US citizenship or assets? Don’t risk excess estate tax on your death

Insights4 Mar 2024

By James Whiley and Isabella Urso

Are you a United States (US) citizen, Green Card holder or own assets in the US? Without proper US tax planning advice, you could end up paying more than necessary in US estate taxes.

What is US estate tax and when does it apply?

US estate tax can apply to US citizens (even if they own no US assets), Green Card holders, people who have made the US their permanent home and non-US citizens who own US assets at their death.

Am I a US citizen?

If you were born in the US, you are a US citizen, even if you’ve never lived or worked in the US and neither of your parents were a US citizen at the time of your birth.

If you were not born in the US, but one or both of your parents was a US citizen at the time of your birth, you may be a US citizen.

Holders of green cards and people who have made the US their permanent home will most likely be subject to the US tax regime in the same manner as a US citizen.

What does this mean for US transfer tax?

US citizens

US citizens are subject to US transfer tax (gifts made during their lifetime, if not exempt, and transfer of assets on death) on their worldwide assets, which exceed the current (2024) threshold of US$13.61 million (adjusted annually for inflation). Worldwide assets can include trusts the US citizen controls.

If the proper election is made on the death of the first spouse, the surviving spouse may have a possible combined exemption of US$27.22 million. Any gifts made during the US citizen’s lifetime count as part of the threshold, which is reduced accordingly.

After 2026, it’s uncertain what thresholds will apply. The amendment to the US Tax Code increasing the basic exclusion amount is due to cease on 31 December 2025, and revert to its pre-2018 level of US$5 million (adjusted annually for inflation), unless Congress takes action.

Non-US citizens

If a non-US citizen owns US assets, US transfer tax may be payable on their death if the US assets exceed the threshold of US$60,000. If tax is imposed, a reduction may be available under a treaty between the US and Australia on the transfer tax payable.

What constitutes property located in the US?

The following examples constitute property located in the US for the purposes of US transfer tax on the death of a non-US citizen:

  • real property located in the US;
  • shares of stock issued by a US corporation (eg News Corporation shares); and
  • assets located in the US held in a trust if you have (or had within three years of death) ‘retained powers’, such as the power to change the trust and a retained interest in the assets of the trust funded by you.

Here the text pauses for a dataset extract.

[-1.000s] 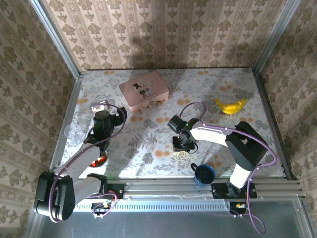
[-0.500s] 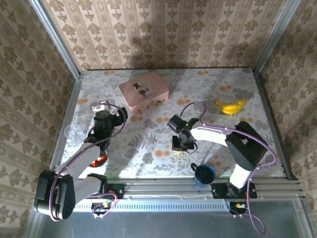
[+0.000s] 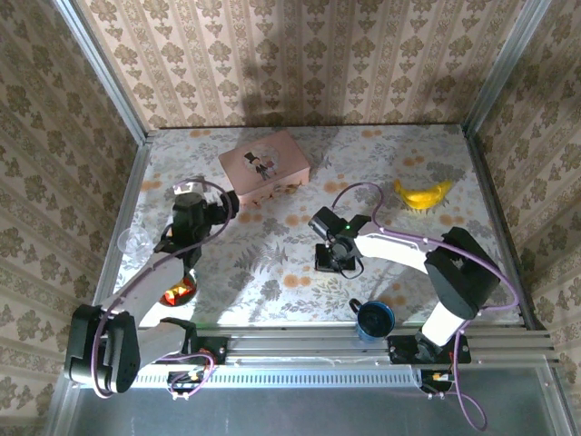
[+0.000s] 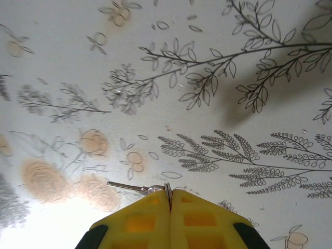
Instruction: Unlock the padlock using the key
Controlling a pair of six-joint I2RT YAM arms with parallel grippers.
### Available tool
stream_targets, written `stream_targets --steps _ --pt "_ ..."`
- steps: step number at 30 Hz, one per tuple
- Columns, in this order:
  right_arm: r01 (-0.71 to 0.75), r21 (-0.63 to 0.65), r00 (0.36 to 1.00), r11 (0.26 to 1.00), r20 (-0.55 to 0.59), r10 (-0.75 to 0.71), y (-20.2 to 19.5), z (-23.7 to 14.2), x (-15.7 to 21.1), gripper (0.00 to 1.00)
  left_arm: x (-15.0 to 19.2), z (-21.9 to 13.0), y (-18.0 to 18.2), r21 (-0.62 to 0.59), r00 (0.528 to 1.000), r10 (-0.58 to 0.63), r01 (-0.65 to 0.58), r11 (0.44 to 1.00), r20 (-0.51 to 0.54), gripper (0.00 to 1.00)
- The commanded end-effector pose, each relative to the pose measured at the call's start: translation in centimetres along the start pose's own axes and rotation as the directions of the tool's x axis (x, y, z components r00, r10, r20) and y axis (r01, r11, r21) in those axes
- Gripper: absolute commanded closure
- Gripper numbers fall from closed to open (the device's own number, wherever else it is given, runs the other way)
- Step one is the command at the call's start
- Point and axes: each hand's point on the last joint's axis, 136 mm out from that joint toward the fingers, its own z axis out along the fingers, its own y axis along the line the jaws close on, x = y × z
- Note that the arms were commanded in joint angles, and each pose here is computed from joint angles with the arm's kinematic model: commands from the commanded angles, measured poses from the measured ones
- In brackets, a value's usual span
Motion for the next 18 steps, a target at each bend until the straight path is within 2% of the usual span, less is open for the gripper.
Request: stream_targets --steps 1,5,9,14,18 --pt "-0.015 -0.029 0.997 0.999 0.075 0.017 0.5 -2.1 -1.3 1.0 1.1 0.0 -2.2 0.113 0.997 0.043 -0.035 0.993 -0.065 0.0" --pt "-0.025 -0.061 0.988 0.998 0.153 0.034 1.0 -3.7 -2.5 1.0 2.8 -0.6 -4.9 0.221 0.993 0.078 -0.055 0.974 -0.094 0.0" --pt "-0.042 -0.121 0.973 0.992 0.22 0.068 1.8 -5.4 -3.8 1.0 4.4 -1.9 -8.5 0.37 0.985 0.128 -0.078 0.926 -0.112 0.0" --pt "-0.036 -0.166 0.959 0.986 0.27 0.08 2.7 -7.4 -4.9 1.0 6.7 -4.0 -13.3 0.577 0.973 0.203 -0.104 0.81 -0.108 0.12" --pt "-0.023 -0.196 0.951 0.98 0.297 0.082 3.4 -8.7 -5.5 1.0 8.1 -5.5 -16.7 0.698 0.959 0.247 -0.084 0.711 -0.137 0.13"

A general power of appointment over property that was relinquished prior to death, even if it was within three years of death, will not be included in the estate. However, there may be a gift tax component at the time of relinquishment.

There are exceptions to what constitutes property located in the US, which include amounts receivable as insurance on the life of a non-US citizen and bank deposits in US banks (unless it is a business account).

How can I address my exposure to US estate tax?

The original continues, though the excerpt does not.